Kami menaiki bus yang akan menuju apartemen Manshi.
“Apa kau pikir gadis segendut aku bisa jadi artis?”
“Yang penting bakat lho. Kalau aktingmu bagus, kenapa tidak? Lagipula tidak ada yang bilang kau gendut koq. Aku tidak menganggapmu begitu.”
Aku memandangi wajah Wookie yang tersenyum. Dia baik sekali. Dia membuatku tersentuh, dan membuatku makin jatuh cinta padanya.

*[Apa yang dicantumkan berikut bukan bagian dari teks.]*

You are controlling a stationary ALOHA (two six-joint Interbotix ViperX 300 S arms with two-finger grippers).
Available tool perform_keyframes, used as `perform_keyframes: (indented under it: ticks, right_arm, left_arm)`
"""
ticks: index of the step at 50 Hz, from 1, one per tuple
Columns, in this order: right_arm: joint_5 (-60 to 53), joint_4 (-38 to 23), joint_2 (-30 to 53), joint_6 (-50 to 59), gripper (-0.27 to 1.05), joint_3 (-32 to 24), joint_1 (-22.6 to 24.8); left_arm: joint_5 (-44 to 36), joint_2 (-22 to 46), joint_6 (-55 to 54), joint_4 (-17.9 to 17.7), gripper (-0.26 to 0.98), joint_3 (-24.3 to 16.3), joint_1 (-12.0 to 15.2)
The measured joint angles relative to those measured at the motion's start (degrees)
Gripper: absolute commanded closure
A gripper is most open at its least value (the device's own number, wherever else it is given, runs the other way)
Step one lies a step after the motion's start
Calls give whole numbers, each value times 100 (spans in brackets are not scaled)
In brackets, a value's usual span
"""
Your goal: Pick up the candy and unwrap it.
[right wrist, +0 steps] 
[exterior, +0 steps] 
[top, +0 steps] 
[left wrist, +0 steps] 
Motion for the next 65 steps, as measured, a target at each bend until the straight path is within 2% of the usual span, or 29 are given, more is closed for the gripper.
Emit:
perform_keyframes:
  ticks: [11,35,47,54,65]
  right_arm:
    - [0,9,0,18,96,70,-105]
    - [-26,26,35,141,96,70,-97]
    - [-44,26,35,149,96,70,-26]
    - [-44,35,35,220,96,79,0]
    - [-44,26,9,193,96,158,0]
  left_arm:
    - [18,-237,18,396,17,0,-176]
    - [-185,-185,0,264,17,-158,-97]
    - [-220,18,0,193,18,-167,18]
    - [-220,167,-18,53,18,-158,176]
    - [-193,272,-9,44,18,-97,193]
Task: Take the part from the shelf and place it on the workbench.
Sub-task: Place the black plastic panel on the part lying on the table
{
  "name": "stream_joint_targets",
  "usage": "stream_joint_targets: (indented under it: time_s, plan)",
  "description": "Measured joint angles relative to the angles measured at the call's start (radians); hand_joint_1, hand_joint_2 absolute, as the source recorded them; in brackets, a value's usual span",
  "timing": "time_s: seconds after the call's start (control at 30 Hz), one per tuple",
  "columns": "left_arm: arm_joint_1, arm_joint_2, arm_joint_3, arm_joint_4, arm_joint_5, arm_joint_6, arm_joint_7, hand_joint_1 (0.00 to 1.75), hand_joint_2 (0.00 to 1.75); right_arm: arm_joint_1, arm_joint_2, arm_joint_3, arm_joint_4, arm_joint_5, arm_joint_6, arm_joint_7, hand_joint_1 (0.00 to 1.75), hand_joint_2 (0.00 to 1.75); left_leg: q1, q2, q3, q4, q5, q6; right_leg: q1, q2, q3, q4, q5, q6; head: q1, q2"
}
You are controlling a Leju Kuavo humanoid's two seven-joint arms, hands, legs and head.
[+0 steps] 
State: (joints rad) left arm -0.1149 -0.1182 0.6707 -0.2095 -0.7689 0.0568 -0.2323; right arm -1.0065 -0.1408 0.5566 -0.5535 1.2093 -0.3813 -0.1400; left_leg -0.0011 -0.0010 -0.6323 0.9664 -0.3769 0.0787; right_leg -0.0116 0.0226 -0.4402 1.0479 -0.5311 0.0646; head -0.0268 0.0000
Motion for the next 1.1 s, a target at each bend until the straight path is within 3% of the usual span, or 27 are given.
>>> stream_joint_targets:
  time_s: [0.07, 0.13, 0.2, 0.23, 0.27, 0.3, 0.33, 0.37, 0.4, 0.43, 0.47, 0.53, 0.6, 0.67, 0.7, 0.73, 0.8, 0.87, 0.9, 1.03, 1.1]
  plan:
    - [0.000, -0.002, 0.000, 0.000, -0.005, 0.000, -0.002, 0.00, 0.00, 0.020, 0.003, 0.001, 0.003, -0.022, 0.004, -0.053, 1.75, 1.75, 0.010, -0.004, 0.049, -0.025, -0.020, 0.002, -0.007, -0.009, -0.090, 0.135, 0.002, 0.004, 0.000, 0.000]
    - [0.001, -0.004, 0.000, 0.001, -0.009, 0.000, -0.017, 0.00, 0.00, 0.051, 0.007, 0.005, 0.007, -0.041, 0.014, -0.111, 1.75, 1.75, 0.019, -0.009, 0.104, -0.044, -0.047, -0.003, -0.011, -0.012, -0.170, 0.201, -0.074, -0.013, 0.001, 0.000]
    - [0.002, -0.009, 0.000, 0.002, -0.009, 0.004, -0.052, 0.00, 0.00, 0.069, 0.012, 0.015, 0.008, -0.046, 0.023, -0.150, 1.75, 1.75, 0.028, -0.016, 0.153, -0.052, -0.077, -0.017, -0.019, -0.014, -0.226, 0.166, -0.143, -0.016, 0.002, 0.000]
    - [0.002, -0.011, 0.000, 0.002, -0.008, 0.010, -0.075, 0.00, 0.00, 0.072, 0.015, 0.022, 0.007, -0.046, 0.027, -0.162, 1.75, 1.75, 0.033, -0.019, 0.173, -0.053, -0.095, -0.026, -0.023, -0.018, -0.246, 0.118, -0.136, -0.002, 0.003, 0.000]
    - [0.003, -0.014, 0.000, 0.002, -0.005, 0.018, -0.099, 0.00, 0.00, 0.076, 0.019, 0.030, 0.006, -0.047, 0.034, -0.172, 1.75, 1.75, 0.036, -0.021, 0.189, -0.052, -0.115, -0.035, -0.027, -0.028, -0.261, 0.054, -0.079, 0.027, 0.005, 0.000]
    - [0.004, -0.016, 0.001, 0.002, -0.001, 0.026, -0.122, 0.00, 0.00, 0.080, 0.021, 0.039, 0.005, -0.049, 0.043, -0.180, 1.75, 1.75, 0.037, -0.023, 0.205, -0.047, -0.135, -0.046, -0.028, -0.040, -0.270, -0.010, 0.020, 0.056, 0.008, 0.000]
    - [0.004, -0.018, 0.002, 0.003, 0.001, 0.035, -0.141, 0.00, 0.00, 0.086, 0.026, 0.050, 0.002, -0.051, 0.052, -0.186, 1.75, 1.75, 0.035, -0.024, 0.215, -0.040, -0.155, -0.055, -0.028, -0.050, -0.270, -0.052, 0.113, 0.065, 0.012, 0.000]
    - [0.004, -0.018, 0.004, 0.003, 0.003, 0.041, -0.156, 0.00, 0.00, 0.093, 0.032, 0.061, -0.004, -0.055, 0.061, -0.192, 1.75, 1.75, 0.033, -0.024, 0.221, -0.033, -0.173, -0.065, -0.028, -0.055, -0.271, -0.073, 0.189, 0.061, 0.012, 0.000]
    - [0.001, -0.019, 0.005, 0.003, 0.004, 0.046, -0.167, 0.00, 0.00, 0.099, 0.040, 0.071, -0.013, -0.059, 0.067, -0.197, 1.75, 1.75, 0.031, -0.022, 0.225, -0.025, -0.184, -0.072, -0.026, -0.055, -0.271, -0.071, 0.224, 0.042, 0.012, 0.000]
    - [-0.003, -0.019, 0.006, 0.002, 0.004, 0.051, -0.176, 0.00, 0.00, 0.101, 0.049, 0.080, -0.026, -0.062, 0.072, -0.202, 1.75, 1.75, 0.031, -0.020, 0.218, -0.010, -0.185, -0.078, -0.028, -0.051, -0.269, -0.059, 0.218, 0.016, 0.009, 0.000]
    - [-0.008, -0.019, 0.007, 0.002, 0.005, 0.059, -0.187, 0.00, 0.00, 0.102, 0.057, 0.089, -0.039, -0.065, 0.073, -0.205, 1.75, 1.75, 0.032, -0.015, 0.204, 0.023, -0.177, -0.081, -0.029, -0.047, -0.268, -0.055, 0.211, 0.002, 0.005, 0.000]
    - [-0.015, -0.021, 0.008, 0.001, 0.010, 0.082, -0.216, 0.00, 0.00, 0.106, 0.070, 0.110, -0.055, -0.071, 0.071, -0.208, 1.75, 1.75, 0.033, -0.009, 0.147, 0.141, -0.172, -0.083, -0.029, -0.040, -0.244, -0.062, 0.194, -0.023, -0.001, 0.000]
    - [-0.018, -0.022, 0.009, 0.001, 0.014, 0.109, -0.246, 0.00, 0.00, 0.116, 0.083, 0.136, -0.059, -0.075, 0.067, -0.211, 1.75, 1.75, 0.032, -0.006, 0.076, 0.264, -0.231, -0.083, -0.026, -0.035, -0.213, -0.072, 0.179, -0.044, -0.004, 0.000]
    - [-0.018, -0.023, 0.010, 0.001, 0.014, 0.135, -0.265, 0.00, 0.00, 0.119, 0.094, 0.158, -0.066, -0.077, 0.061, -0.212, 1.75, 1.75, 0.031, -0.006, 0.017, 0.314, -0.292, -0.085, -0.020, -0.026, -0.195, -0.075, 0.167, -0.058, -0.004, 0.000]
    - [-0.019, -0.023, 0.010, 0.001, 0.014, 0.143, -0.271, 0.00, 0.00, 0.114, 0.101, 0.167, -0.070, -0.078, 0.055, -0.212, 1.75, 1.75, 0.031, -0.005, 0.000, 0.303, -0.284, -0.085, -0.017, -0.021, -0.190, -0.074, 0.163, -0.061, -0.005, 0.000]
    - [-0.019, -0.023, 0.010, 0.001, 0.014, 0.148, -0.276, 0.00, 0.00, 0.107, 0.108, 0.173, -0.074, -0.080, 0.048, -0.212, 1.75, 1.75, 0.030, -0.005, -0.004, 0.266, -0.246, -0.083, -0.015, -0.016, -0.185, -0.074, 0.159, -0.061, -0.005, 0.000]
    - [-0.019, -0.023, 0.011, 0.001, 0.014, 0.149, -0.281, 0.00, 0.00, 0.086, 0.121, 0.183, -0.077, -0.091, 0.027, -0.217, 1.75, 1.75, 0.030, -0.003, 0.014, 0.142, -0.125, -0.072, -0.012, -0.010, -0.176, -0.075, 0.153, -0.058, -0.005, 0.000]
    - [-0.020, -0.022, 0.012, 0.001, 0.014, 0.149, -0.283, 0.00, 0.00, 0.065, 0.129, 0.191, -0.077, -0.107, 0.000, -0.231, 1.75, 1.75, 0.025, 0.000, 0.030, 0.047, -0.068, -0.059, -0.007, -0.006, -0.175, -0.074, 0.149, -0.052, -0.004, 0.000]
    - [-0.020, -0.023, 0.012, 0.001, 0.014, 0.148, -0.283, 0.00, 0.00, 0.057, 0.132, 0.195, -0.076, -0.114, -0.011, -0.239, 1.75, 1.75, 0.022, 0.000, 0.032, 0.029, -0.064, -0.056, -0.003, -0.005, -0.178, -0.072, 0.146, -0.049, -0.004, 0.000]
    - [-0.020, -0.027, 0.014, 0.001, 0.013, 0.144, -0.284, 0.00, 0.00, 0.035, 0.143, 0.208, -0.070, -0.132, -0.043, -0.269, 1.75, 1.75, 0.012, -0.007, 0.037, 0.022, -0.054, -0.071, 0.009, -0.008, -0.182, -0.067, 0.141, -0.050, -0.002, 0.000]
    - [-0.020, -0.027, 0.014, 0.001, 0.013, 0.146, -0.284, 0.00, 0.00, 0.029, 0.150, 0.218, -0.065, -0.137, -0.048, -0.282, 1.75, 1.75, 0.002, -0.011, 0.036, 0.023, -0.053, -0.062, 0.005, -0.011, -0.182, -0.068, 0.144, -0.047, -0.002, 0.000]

“Besok aku akan menemui Siwonnie hyung. Aku yakin dia akan membantu,” ujar Wookie.
“Gomawo… Wookie.”
그대만 바라볼 수 있도록
So much that I can see only you
그대만 사랑할 수 있도록
So much that I can love only you
내 맘이 오직 너에게 오직 널 향해
Only you can make my heart
뛰고 있는걸 숨을 쉬는걸
Running toward you, breathing because of you
나를 바라본다면 그대만 나를 사랑한다면
When you look at me, when you love me
이 세상 무엇과도 널 바꿀 수 없어
I can’t give you for anything in this world
지금 이렇게 내 품에 있어줘
Now stay in my embrace like this
Aku tidak akan melupakan hari ini seumur hidupku. Walau apapun yang akan terjadi di masa mendatang, seperti apa hubunganku dengan Yesungie oppa, yang sebenarnya… sangat kusesalkan… aku memiliki Wookie. Wookie pasti akan selalu menemaniku. Dengan adanya dia, dengan senyumnya yang membuat hidupku lebih ceria, aku akan menghargainya, aku akan menjaganya. Gomawo, Wookie-ah… aku benar-benar menyukaimu.
Meskipun malam itu, ketika kami sampai ke apartemen Manshi; Manshi, Aqian, Xili dan Hae sudah ada di apartemen, mereka tengah makan malam, dengan menu yang dimasakkan Hae; aku juga tidak akan melupakan Hae yang tertawa hingga air matanya menetes. Dia memang ingin mengerjai kami dengan memilih alamat apartemen yang itu. Dia sudah tau apartemen itu angker dan ingin kami coba kesana. Rasanya aku ingin membunuhnya, tapi aku Cuma bisa menimpuk wajahnya dengan bantal. Syukurlah Wookie membalaskan dendamku dengan menggelitikinya habis-habisan dengan Manshi membantu memegangi kedua tangannya supaya tidak berontak. Aku… jelas tidak akan melupakan semuanya.